As mentioned, the nurses got him sitting up in a wheelchair, and tied him in with a seatbelt. (Being in bed so long, his legs are weak, so he isn't walking yet, though he is standing on his own. So he needs a seat belt while sitting up... so he does not get up and do a nose dive... no more of those, thanks!) He became increasingly aggitated as I sat with him. I watched him inspect the brakes on the wheels of the wheelchair, trying to figure out how to release them. He was gripping the arm rests and trying to stand up. I tried to get him to rest in the chair, but he got angry with me. I was worried he would figure out how to release the button on the seatbelt, then try to stand up!!

I expressed my concerns with the nurse just before I left.
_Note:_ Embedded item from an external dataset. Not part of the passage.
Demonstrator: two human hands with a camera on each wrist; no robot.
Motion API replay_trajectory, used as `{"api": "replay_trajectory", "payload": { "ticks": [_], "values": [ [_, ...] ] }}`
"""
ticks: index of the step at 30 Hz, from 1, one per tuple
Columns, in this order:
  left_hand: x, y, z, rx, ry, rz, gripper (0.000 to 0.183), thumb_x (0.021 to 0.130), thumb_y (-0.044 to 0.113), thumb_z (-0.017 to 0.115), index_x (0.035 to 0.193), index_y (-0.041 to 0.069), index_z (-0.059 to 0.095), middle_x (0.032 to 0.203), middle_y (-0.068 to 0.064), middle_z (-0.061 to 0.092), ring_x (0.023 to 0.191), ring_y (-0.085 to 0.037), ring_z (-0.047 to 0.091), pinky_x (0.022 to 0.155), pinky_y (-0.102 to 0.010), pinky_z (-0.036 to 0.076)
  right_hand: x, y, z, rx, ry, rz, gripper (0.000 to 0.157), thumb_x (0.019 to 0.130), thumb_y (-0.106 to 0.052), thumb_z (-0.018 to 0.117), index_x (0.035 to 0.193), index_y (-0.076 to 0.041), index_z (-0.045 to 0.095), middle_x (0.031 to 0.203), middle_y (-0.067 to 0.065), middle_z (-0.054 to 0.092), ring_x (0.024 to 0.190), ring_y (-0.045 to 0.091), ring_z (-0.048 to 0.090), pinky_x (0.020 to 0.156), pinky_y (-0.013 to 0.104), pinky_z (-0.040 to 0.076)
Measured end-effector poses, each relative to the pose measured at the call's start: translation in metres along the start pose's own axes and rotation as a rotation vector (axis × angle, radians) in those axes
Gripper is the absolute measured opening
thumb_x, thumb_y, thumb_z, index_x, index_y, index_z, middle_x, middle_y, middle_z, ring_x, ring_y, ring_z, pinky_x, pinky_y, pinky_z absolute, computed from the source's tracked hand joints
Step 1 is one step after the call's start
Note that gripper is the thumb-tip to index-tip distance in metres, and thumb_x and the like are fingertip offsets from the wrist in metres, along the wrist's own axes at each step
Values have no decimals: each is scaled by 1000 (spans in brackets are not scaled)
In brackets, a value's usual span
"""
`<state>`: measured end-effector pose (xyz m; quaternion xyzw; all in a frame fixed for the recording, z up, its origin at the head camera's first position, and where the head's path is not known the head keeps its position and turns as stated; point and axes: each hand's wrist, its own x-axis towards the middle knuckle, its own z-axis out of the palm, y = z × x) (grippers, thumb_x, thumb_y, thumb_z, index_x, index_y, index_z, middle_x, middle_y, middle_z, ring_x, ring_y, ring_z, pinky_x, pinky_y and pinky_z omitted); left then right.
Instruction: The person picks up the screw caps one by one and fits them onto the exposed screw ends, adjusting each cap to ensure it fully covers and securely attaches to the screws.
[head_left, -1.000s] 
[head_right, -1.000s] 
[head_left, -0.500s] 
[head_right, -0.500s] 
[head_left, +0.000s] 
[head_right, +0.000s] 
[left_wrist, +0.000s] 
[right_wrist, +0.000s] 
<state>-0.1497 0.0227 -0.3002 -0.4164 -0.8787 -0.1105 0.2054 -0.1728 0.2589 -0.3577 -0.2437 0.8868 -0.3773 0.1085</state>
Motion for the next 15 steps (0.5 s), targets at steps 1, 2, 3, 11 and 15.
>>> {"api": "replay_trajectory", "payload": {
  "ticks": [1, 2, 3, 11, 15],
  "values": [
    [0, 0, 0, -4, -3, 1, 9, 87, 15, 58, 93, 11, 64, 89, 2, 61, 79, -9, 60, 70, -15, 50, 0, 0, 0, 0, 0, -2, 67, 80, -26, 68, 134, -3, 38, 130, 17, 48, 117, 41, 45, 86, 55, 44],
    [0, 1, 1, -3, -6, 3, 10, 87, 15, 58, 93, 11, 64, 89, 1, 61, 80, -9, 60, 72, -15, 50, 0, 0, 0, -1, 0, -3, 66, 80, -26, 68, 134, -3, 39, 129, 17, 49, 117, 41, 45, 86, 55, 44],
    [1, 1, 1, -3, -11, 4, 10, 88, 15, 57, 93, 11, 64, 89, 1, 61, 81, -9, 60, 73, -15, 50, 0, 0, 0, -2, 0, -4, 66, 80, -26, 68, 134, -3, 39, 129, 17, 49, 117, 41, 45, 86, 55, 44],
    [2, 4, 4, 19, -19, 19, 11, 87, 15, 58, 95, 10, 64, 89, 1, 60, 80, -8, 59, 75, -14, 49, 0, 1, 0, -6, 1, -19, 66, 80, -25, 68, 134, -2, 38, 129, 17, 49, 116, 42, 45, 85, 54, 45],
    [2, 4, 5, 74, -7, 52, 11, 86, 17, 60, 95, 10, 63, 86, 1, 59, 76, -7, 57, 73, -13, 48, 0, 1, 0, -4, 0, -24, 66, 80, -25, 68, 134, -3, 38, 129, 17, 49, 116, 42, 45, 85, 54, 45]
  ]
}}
The nurse also noticed his actions and said he was 'restless'. They moved him up to the nurses station so they could keep an eye on him. I know tomorrow is another day, and he might come around. But it was distressing to leave him there in that condition.

Afterwards, I was thinking about the times in the past where he has been like this. He becomes overly fixated on something and I can't talk him out of it. When I try, he gets very frustrated with me, almost belligerent. I'm not a medical professional by any stretch, but it seems to be linked with low blood sugar, or low electrolytes. While I was there, his tummy was rumbling like he was hungry. This despite the fact that I'd taken him a slice of chocolate cake and sauce for an afternoon treat. I wish I had given him something else to eat, and more water.

This is why there are good days and bad days. When the medication/food stars line up, we can have a good day and I can talk to dad like it's the old days. (Kind of... short term memory loss does make communication awkward.) When the medication is off, and his blood sugar dips, we are in for trouble as you can see above. Can only learn from the previous errors, and try to build on that. Moral of this story is.... I will discuss my concerns with the nurses and make sure he is getting snacks between meals to keep his blood sugar up.